糖脂質硫酸転移酵素の活性発現機序

糖脂磺基转移酶活性表达机制

• 批准号: 06267201
• 负责人: 本家 孝一
• 金额: $ 1.15万
• 依托单位: Hokkaido University
• 依托单位国家: 日本
• 项目类别: Grant-in-Aid for Scientific Research on Priority Areas
• 财政年份: 1994
• 资助国家: 日本
• 起止时间: 1994 至 无数据
• 项目状态: 已结题
• 来源: https://kaken.nii.ac.jp/en/grant/KAKENHI-PROJECT-06267201/
• 关键词: 糖脂質; 糖鎖合成; 硫酸転移酵素; 酵素精製; チロシンキナーゼ; ピリドキサルリン酸; 腎癌; ヒト癌細胞

1.糖脂質硫酸転移酵素(GST)を、EGF処理したヒト腎癌細胞(SMKT-R3、2.5X10^9個)から、基質アナローグをリガンドとするアフィニティークロマトグラフィーを用いて均一にまで精製した。精製GSTは還元状態のSDS-PAGE上、分子量54,000であった。比活性は1.2μmol/min/mgで、これまでラット腎および精巣、マウス脳から精製したと報告されているGSTの比活性よりも約200倍以上高く、完全精製標品と思われた。精製GSTを用いた基質特異性実験で、GSTは脂質と結合した糖鎖の非還元末端β結合糖を認識することがわかった。同様の培養及び精製を5回繰り返し約10μgの精製標品を得、リシルエンドペプチダーゼで消化し、逆相HPLCにかけペプチド断片の分離を行ない、6つの断片について部分アミノ酸配列を決定した。得られたアミノ酸配列について既存のアミノ酸配列データベースを用いてホモロジー検索を行ったところ新規配列であるので、cDNAクローニングに着手した。2.SMKT-R3細胞の粗画分を用いてGg3Cerの硫酸転移反応を調べると、その産物はガラクトースに硫酸基のついたSM2aではなくて、末端N-アセチルガラクトサミンに硫酸基のついたSM2bであった。さらに、SM2aを基質としてSB2が合成された。このことから、SB2の合成経路はLacCer→SM3→SM2a→SB2であることが示唆された。3.ピリドキサルリン酸(PLP)は、GSTのPAPS認識部位近傍のリジン残基を修飾することにより、GST活性を非可逆的に不活化することを示した。チロシンキナーゼ阻害剤Genisteinを用いた検討で、SMKT-R3細胞ではEGFレセプター以外の内在性のチロシンキナーゼが活性化されており、これが自律増殖とGST発現の両者に働いている可能性が示唆された。

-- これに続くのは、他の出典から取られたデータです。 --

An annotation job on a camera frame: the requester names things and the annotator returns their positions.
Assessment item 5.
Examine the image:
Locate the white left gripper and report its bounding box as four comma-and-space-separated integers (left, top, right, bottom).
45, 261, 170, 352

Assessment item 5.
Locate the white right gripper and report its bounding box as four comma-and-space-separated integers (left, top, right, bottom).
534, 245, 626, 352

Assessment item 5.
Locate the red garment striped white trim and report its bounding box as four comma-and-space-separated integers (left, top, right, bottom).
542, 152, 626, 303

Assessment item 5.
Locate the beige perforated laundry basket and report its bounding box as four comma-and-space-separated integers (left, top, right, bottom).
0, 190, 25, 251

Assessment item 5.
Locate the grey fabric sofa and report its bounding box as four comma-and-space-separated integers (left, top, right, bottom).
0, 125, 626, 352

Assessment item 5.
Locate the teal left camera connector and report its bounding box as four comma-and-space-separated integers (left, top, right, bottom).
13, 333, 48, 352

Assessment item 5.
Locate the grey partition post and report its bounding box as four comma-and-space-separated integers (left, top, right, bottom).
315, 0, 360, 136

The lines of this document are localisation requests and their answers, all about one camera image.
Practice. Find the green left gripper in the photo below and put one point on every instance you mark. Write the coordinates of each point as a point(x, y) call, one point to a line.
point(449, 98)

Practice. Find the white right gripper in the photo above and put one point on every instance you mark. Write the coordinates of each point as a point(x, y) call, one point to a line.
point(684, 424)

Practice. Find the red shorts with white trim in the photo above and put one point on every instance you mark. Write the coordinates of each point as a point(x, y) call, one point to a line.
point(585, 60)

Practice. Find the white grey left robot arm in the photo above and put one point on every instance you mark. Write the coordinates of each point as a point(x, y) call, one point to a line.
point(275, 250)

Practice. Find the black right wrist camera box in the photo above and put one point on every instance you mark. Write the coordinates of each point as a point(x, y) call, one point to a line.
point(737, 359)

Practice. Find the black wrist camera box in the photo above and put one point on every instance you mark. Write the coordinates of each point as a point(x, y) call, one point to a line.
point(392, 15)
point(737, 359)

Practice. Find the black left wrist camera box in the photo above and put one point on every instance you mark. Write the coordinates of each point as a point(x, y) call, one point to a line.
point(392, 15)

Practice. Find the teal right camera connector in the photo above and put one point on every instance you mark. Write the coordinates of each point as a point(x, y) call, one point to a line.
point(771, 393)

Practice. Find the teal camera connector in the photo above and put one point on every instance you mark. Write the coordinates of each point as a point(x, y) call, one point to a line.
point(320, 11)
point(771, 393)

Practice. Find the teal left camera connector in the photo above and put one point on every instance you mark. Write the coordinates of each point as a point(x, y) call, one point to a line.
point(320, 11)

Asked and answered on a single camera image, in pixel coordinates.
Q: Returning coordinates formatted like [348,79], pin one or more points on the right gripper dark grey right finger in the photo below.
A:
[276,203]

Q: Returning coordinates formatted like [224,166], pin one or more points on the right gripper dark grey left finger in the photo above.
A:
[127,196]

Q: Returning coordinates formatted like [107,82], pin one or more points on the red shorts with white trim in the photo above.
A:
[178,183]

1。使用亲和色谱法使用底物类似物作为配体的亲和力色谱法将糖脂硫酸盐转移酶（GST）从EGF处理的人肾脏癌细胞（SMKT-R3，2.5x10^9）中纯化为均匀性。在降低的状态下，纯化的GST在SDS-PAGE上为54,000分子量。比活性为1.2μmol/min/mg，比GST的特异性活性高约200倍，GST先前据报道已从大鼠肾脏，睾丸和小鼠大脑中纯化，被认为是完全纯化的制剂。使用纯化的GST进行的底物特异性实验表明，GST识别出脂质结合糖的非还原末端β连锁糖。重复五次相同的培养和纯化，以获得大约10μg的纯化制剂，用赖氨酸内肽酶消化，并通过反向相位HPLC分离肽片段，并确定六个片段的部分氨基酸序列。使用现有的氨基酸序列数据库搜索获得的氨基酸序列是同源性的，并且由于它是一个新序列，因此进行了cDNA克隆。 2。当使用SMKT-R3细胞的粗馏分研究GG3CER的硫酸盐转移反应时，该产物不是半乳糖中硫酸基团的SM2A，而是硫酸盐中的SM2B，带有硫酸盐基团的末端N-乙酰乳糖胺。此外，使用SM2A作为底物合成SB2。这表明SB2的合成途径是laccer→SM3→SM2A→SB2。 3。吡啶毒素磷酸盐（PLP）已通过修饰GST的PAPS识别位点附近的赖氨酸残基来使GST活性异常失活。一项使用酪氨酸激酶抑制剂染料木黄酮的研究表明，在SMKT-R3细胞中激活了EGF受体以外的内源性酪氨酸激酶，这表明这可能会影响自主增殖和GST表达。